The horses moved slowly, but deliberately, along a well-maintained trail that winds through the spruce forest. The animals know every step along the way so there’s no need to worry about the origins of a particular pool known as Dead Horse Hole. If the river isn’t in full view during the length of the ride, it’s never out of earshot. As we rode in I couldn’t help but wonder if we might stop and fish along the way. It was hard to stay in the saddle as we passed run after run of sweet-looking trout water. But there would be no stopping to fish.

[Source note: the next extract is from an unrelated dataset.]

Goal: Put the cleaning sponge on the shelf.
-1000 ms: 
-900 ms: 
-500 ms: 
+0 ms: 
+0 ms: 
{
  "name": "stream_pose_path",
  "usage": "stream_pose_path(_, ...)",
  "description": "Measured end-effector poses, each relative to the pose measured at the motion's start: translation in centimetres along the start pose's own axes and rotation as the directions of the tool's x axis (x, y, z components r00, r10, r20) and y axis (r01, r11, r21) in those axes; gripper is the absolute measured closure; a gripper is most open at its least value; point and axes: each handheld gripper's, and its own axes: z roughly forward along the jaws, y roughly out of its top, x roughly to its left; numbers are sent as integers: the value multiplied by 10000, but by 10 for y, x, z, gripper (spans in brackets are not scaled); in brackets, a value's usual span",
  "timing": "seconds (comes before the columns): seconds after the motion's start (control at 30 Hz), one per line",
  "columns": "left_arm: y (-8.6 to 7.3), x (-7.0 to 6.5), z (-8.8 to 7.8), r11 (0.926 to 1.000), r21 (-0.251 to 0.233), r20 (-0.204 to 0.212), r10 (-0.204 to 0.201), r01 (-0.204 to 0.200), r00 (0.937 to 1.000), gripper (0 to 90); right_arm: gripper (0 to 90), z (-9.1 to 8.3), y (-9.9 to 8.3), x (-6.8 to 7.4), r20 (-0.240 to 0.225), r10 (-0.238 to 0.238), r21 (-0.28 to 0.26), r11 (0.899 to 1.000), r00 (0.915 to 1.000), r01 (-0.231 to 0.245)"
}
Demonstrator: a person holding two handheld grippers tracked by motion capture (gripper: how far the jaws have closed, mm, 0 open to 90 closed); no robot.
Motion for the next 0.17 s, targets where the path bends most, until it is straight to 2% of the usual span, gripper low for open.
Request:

Five miles and six gentle river crossings later, a large meadow unfolded before us and the horses got a little skip in their step. We pulled up to the hitching post in front of St. Joe Lodge after three hours in the saddle. Will checked his watch and exhaled a sigh of relief as his boss (and wife), Barbara, appeared from the lodge to greet us. Like Will, Barbara has a genuine, friendly and laid-back manner. She also works hard to prepare meals for the guests and crew, and all she asks is that folks be on time to eat. I understood why Will was adamant about sticking to the schedule: Lunch was ready.
Barbara is up each morning long before guests, and breakfast is served at 7:30. We’re talking about stick-to-your-ribs fare that even a light eater can’t resist: biscuits and gravy, sausage, bacon, wild blueberry pancakes, fresh fruit . . . . You’ll appreciate the hearty breakfast if you plan to fish hard all day, as we did. Barbara offers the option of eating lunch at the lodge or packing a lunch to go (we opted for the latter). Dinner is served promptly at six. Dinners match or exceed those breakfasts with roasts, ribs, homemade meatloaf and lasagna on the menus, with a variety of side dishes. Desert was equally anticipated, with Barbara’s fresh-baked cookies and pies. It’s advised that you leave any notion of a diet for when you return home, although Barbara does accommodate special dietary needs.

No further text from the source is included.